07 de enero de 2016
07.01.2016

Don Gonzalo

07.01.2016 | 04:15

La situación anticiclónica, que algunos pronosticaban casi eterna, ha cambiado a zonal, con constante entrada de frentes desde el oeste, vientos, lluvias en todo el oeste y centro peninsular, sube y baja de temperaturas, en función del sector cálido o frío del frente, y sequedad y efecto Foëhn en el sector mediterráneo, desde Almería a Girona. En el último territorio es un poco como si todo hubiera cambiado para seguir igual, es decir, sin apenas lluvias y sin demasiado frío. En segundo de EGB (Enseñanza General Básica), en el bajo de un bloque de viviendas, aprovechado como aula del colegio público Juan XXIII en Alcoi, tuve un maestro, cercano a la jubilación, que nos contaba, con un mapa dibujado en la pizarra, como las borrascas que venían por el Atlántico, cargadas de agua, se iban dejando toda esa lluvia por el camino, tropezando con las montañas, y llegaban ya secas y sin fuerza al sector mediterráneo.

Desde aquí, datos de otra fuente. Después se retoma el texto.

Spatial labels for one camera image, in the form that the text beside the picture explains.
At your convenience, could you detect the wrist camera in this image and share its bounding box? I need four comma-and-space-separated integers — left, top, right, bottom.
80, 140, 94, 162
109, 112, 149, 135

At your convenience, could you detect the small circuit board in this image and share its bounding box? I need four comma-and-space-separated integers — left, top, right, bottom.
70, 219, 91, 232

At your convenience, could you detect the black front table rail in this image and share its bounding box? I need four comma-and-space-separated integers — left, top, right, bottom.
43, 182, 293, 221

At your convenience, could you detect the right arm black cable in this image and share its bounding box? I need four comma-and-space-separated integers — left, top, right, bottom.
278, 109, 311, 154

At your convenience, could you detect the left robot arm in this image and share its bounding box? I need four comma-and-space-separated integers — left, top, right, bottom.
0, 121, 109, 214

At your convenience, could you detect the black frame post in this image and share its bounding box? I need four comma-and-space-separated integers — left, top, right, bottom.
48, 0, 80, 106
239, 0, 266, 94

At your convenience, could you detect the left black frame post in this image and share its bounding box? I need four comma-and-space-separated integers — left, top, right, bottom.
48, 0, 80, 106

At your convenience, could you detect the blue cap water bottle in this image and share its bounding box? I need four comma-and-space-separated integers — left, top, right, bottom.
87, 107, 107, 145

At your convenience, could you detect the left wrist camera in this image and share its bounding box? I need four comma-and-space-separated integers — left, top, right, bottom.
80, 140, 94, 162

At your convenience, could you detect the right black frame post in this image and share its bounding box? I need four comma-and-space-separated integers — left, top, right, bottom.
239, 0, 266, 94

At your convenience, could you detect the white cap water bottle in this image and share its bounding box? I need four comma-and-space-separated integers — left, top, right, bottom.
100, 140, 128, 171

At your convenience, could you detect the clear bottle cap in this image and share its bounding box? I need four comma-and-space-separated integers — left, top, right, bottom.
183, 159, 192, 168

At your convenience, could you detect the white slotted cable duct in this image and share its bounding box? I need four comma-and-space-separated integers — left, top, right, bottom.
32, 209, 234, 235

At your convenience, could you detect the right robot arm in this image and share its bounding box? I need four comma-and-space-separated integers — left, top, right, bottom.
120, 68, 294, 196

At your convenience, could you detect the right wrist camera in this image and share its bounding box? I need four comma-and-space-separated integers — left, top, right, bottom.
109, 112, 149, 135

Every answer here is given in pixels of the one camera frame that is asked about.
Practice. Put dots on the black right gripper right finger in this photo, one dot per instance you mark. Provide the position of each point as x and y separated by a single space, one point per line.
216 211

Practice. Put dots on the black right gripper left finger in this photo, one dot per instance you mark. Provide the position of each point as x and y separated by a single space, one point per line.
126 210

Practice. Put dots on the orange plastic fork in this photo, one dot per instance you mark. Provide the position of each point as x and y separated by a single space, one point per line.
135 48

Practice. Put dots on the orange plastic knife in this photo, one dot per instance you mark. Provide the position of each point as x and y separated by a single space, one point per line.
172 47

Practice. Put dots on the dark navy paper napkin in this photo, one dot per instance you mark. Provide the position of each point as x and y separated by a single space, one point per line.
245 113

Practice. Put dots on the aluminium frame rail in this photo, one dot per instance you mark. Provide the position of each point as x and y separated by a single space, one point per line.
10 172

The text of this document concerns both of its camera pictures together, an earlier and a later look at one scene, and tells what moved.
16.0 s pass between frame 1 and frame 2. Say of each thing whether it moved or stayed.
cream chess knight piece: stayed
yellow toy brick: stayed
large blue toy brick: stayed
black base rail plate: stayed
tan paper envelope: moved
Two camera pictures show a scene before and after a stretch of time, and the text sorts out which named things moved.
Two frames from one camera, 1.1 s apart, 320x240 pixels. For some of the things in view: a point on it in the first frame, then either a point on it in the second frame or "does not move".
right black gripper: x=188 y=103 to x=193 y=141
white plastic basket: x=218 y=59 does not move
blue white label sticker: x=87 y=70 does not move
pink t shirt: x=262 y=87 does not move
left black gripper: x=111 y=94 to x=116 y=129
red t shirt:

Era el año 1978 y yo tenía 7 años, pero les aseguro que me acuerdo. Me acuerdo porque me parecía una explicación lógica, aunque probablemente este profesor no hubiese oído hablar nunca del efecto Foëhn y yo no tenía ni idea de que me iba a dedicar a estudiar estas cuestiones. Los agricultores de esta zona, entre ellos mis padres y tíos, también sabían, al menos entonces, que no se puede esperar mucha lluvia con los frentes de poniente. Algo debe haber pasado en la educación para que alguna gente crea que unos «hombrecillos malos» fumigan el cielo para deshacer la lluvia de un amenazador nubarrón, que en realidad es una seca nube media de poniente, o para que resulte misterioso y sospechoso para algunos que en las imágenes del Meteosat y los radares de precipitación, que no se veían en 1978, las bandas activas de precipitación se deshagan justo antes de entrar al entorno mediterráneo peninsular y se vuelvan a reactivar sobre el mar al llegar a las Baleares o, aún más, a Italia.
Siento la reiteración en este tema de los que acaban de ponerse a observar el cielo y todo lo ven raro, pero me siento obligado a ello, porque solo el conocimiento nos apartará de los falsos profetas.